The taxman cometh and that may have you wondering, what does it mean for something to be pre-tax or tax-advantaged?
"Pre-tax" benefits are subtracted
from your paycheck before your
taxes are calculated.
From commuter and childcare benefits to retirement accounts, pre-tax benefits and tax-advantaged accounts offer some sort of tax benefit, whether that means contributions are tax-deferred or tax-free. Either way, this could mean more money in your pocket at the end of the tax year.
The phrases tax-advantaged and pre-tax are often used interchangeably, and there are two categories to which these phrases generally apply: benefits and retirement contributions. Let's take a look at them each in turn.

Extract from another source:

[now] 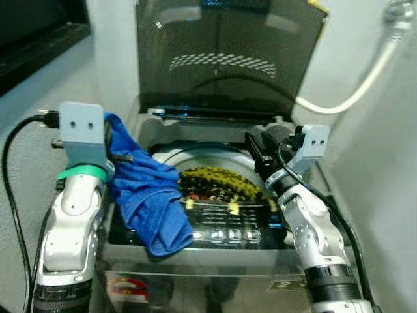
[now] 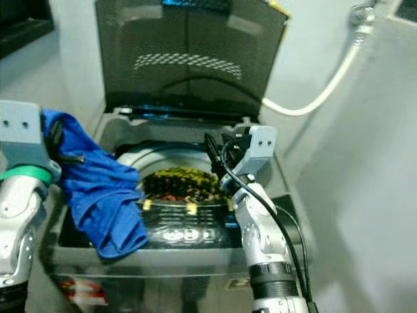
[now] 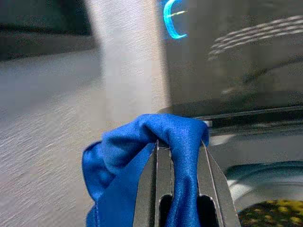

Pre-tax benefits are employer-provided fringe benefits that are tax-free. These benefits are known as "pre-tax" because they are subtracted from your paycheck before your taxes are calculated.
Common tax-free benefits can include:
- Health benefits (premiums, HSA/FSA contributions)
- Long-term care insurance
- Term-life insurance
- Disability insurance
- Educational assistance
- Dependent care assistance
- Commuter benefits
Every dollar paid toward a pre-tax benefit reduces your current taxable income by an equal amount, which means you will owe less in income taxes for the year.
Here's how that works. Say you earn $40,000, but contribute $1,600 to your flexible spending account (FSA) to put toward qualified health care expenses. If you looked at just that one pre-tax expense, you'd find that you now only owe taxes on $38,400 rather than $40,000.
If you're single, your total federal tax bill using the 2017 IRS tax rate schedule and a standard deduction would be $4,345 instead of $4,585 — a tax savings of $240. You can see how taking advantage of multiple pre-tax benefits could add up.
It is worth noting, however, that your ability to contribute to these pre-tax benefit accounts will vary by employer, and there are federal limits on how much you can contribute to different accounts in a tax year.
Tax-Advantaged Retirement Contributions
The other area where you will often see the phrases "pre-tax" or "tax-advantaged" thrown around is when it comes to retirement savings.
Retirements savings accounts—including 401(k) plans, 403(b) plans, 457 plans and, in some cases, traditional IRAs—allow you to save for retirement on a tax-deferred basis. That means contributions to these accounts are made on a pre-tax basis, and that you won't pay taxes on that money or on its earnings (including interest, dividends and capital gains) until you withdraw from your account, usually after you retire.
The tax you eventually pay depends on your income tax rate at the time of the withdrawal. Most people have less income in retirement than they did when they were working, and thus can expect pay these deferred taxes at a lower rate—assuming, of course, that tax rates remain the same.
To continue with the previous example, if you earn $40,000, but contribute $1,600 to your FSA and an additional $6,000 to your traditional 401(k), you would find that you owe taxes on only $32,400 at the end of the year.
If you're single, your total federal tax bill using the 2017 IRS tax rate schedule and a standard deduction would be $3,438 instead of $4,585—a tax savings of $1,147.
One more thing. Though contributions to a Roth 401(k) or Roth IRA are not deducted from your income pre-tax, contributions are tax-advantaged. The advantage in the case of a Roth is that withdrawals are completely tax-free, provided the account is open at least five years and you are at least 59½.
It is too late to make 401(k) contributions for the 2017 tax year to benefit from these advantaged, but it isn't too late to take advantage of some other pre-tax benefits. You have until Tuesday, April 17, this year to contribute to an IRA (whether or not the contribution is tax-advantaged), health savings account (HSA) or self-employed retirement accounts for the 2017 tax year.